-- What the task asks --
Return the whole listing exactly, omitting the pictures.
Content starts
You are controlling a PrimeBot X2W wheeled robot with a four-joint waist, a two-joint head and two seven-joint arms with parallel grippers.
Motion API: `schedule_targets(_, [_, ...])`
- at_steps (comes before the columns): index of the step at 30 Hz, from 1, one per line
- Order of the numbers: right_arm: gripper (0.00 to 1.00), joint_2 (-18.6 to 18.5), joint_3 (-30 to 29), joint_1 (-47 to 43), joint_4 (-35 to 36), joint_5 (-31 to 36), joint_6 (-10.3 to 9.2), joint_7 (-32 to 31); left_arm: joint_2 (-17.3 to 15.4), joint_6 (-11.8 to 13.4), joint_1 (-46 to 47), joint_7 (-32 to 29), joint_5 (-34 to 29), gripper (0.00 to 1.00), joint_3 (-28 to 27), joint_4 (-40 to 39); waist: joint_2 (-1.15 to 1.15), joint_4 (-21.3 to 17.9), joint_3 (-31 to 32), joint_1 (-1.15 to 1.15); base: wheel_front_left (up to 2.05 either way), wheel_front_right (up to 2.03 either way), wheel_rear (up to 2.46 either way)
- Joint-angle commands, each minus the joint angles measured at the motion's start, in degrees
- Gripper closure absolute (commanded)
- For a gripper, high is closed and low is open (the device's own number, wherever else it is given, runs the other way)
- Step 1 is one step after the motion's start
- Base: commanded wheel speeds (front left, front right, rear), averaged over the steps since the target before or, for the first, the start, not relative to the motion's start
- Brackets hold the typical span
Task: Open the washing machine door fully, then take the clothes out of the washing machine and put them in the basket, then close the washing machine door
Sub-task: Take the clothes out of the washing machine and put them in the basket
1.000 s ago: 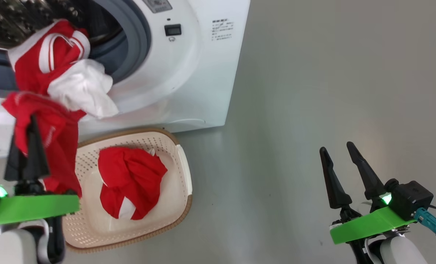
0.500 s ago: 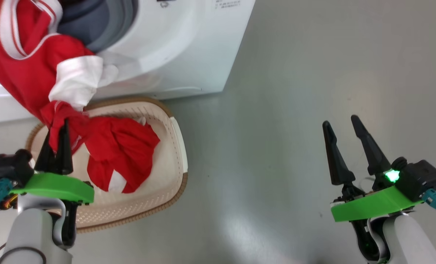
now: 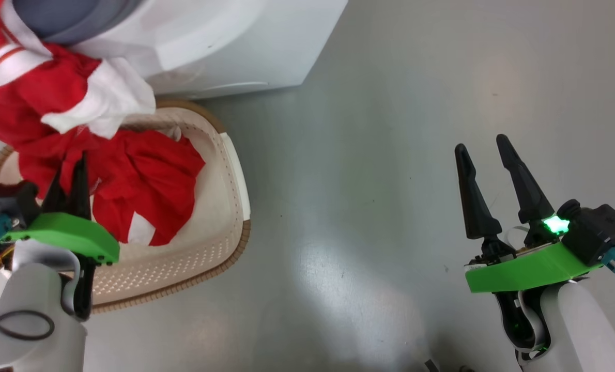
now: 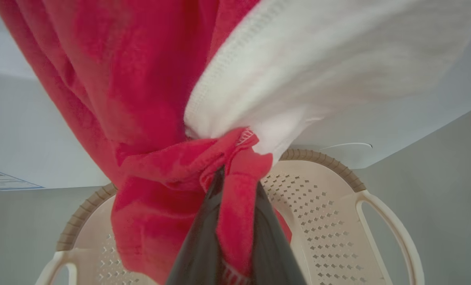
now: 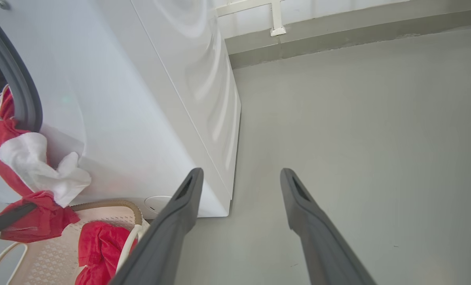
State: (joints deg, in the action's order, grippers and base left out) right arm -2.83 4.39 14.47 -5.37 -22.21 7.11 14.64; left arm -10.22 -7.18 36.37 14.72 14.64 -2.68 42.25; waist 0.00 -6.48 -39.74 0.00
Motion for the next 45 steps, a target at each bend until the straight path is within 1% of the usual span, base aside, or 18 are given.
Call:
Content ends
-- Your response --
You are controlling a PrimeBot X2W wheeled robot with a four-joint waist, a two-joint head and two seven-joint arms with parallel grippers.
Motion API: `schedule_targets(_, [_, ...])`
- at_steps (comes before the columns): index of the step at 30 Hz, from 1, one per line
- Order of the numbers: right_arm: gripper (0.00 to 1.00), joint_2 (-18.6 to 18.5), joint_3 (-30 to 29), joint_1 (-47 to 43), joint_4 (-35 to 36), joint_5 (-31 to 36), joint_6 (-10.3 to 9.2), joint_7 (-32 to 31); left_arm: joint_2 (-17.3 to 15.4), joint_6 (-11.8 to 13.4), joint_1 (-46 to 47), joint_7 (-32 to 29), joint_5 (-34 to 29), gripper (0.00 to 1.00), joint_3 (-28 to 27), joint_4 (-40 to 39); waist: joint_2 (-1.15 to 1.15), joint_4 (-21.3 to 17.9), joint_3 (-31 to 32), joint_1 (-1.15 to 1.15); base: wheel_front_left (up to 2.05 either way), wheel_front_right (up to 2.03 either way), wheel_rear (up to 2.46 either way)
- Joint-angle commands, each minus the joint angles measured at the motion's start, in degrees
- Gripper closure absolute (commanded)
- For a gripper, high is closed and low is open (the device's own number, wherever else it is given, runs the other way)
- Step 1 is one step after the motion's start
- Base: commanded wheel speeds (front left, front right, rear), averaged over the steps since the target before or, for the first, the start, not relative to the motion's start
- Brackets hold the typical span
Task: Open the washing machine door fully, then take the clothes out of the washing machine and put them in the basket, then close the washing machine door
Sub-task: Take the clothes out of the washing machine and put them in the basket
1.000 s ago: 
0.500 s ago: 
now: 
now: 
now: 
State: (joints deg, in the action's order, grippers and base left out) right arm -2.83 4.39 14.47 -5.37 -22.21 7.11 14.64; left arm -10.22 -7.18 36.37 14.72 14.64 -2.68 42.25; waist 0.00 -6.48 -39.74 0.00
Motion for the next 45 steps, a target at each bend until the straight path is within 1% of the usual span, base aside, or 18 are given.
Call:

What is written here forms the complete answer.